Above: Phil Sanderson of IDG Ventures
Phil Sanderson, a partner at venture capital firm IDG Ventures, said in an interview, “I also believe the King initial public offering is going to be a seminal transaction in the gaming space. It’ll lift that Zynga effect, which has kept a lot of investment down. We started to see a lot of VCs exit the market. When I talked to entrepreneurs, they complained that very few people were making game investments, and that’s still the case. But in venture, it’s often beneficial to be counter-cyclical, to be a contrarian. We know that markets wax and wane. I see a trend happening in gaming that’s starting to wax.”
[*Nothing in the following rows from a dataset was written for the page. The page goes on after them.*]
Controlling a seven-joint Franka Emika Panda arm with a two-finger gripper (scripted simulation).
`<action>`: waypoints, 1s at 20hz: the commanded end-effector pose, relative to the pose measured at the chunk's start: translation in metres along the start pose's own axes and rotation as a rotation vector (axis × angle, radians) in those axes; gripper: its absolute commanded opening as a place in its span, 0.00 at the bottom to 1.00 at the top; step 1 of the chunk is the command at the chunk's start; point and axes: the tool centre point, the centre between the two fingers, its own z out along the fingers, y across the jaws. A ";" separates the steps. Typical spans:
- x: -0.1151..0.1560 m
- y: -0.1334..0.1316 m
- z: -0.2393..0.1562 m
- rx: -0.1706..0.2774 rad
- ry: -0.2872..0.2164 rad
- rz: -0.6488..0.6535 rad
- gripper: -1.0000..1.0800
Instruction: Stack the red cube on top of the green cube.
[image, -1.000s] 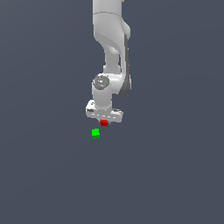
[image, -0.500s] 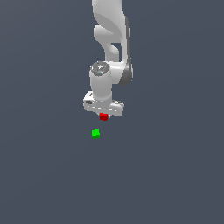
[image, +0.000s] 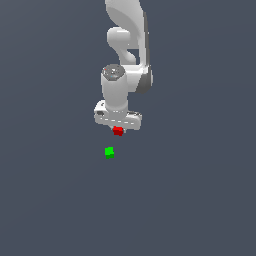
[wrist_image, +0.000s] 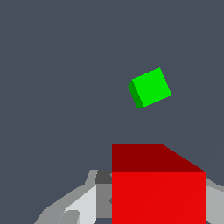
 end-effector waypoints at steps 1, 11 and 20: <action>0.000 0.000 0.001 0.000 0.000 0.000 0.00; 0.014 0.006 0.012 0.000 0.000 0.000 0.00; 0.053 0.023 0.043 0.000 0.000 0.000 0.00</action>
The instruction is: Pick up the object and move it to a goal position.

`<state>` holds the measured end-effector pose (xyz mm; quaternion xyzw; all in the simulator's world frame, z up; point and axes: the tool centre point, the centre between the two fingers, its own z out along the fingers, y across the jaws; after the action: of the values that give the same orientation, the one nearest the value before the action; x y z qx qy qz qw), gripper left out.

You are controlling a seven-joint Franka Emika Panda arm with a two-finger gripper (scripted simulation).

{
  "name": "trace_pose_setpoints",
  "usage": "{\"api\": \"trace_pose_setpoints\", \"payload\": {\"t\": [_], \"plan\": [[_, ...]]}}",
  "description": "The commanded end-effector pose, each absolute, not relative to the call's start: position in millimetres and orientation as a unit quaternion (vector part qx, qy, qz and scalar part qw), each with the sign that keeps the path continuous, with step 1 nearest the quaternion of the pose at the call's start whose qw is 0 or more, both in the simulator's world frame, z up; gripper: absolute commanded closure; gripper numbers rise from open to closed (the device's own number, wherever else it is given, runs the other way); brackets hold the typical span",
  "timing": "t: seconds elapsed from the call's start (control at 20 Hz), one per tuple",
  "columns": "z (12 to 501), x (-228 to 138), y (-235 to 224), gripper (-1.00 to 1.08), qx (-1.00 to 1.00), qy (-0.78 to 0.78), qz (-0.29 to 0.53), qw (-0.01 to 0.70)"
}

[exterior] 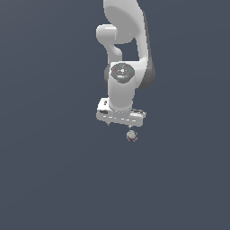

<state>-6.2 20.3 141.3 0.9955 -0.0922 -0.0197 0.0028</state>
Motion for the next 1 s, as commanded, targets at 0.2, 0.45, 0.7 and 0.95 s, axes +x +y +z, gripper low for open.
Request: {"api": "trace_pose_setpoints", "payload": {"t": [0.2, 0.45, 0.7, 0.95], "plan": [[133, -6, 31, -0.92, 0.985, -0.171, -0.018, 0.002], [127, -6, 40, -0.92, 0.973, -0.232, -0.016, 0.002], [121, -5, 48, -0.92, 0.956, -0.292, -0.015, 0.002], [115, -5, 56, -0.92, 0.936, -0.351, -0.013, 0.002]]}}
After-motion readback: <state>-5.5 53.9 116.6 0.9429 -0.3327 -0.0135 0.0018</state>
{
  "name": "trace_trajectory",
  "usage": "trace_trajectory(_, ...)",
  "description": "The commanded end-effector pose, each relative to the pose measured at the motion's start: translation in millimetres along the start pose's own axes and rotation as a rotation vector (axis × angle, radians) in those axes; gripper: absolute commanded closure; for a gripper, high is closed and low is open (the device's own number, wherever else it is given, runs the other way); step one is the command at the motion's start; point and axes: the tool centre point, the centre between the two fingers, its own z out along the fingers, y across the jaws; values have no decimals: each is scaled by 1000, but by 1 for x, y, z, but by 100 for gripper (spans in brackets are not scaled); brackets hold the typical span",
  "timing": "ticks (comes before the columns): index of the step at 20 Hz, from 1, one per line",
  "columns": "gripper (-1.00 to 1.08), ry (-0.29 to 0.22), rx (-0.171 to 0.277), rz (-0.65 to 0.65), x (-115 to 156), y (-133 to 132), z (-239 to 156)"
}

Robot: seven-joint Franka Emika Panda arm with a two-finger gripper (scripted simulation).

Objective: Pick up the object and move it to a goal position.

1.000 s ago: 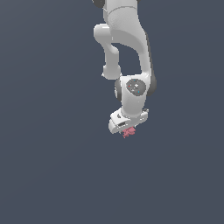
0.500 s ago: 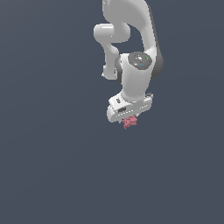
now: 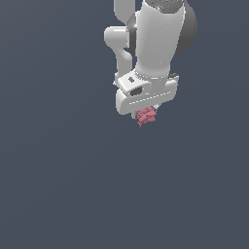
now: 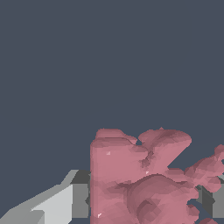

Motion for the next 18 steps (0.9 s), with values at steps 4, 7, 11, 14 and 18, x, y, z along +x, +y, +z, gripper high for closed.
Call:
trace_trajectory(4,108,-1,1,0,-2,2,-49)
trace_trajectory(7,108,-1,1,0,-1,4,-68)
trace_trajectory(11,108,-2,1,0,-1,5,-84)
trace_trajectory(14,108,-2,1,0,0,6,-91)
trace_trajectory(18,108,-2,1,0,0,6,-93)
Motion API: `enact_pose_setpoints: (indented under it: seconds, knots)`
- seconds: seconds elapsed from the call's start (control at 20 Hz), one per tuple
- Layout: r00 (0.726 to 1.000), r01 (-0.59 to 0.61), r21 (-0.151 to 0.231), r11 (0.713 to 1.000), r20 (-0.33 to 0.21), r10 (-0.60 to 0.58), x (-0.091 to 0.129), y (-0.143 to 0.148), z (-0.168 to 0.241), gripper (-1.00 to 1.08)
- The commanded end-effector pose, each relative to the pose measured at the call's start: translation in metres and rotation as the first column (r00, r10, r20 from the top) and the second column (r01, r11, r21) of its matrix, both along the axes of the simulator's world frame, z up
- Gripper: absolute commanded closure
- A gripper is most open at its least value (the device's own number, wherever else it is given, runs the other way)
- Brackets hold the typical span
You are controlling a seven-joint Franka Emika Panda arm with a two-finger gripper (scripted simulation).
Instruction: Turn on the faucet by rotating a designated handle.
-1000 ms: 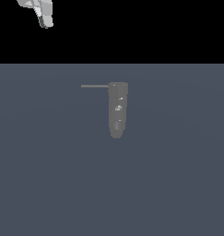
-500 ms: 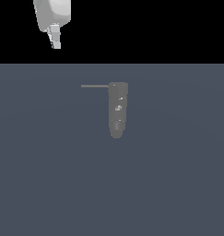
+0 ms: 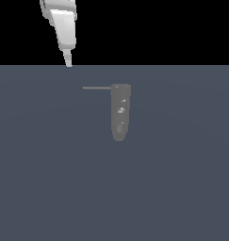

Sanderson added,”Candy Crush has 93 million daily active users. It’s massive. But if you look at King, they have a platform to make mobile games. Pet Rescue Saga is a real game. There are 20 million daily active users. It’s casual, but it makes a lot of money. Even though King’s revenue declined last quarter, they still did $1.9 billion in revenue in the year. King will be a successful IPO, I think, and it will change people’s views of the market. People will realize that you can make a lot of money in gaming. At that point, valuations will be a lot higher.”
DeWolfe at SGN said, “I’d plan on being self-sufficient as much as possible. There’s not a lot of money going into startup gaming companies. To the degree that you can prepare yourself for fallout in case King stumbles, that’s always a good thing, to be self-sufficient. I was happy that we were self-sufficient when Zynga stumbled because no matter how well we were doing, we couldn’t have raised money during that period of time. Now things are substantially better. The multiples are way better than they would have been a year ago. If King does well, it’s smooth sailing for a long time.”
He added, “If you look at Candy Crush, it’s the past coming back. It’s an old game mechanic, a proven and tried game mechanic, with much better art, much better gameplay, a lot of times a story behind it. Looking to the past and reimagining something that’s been popular in the past, but putting a new spin on it with better art and a new story, is the trend that we’re seeing right now.”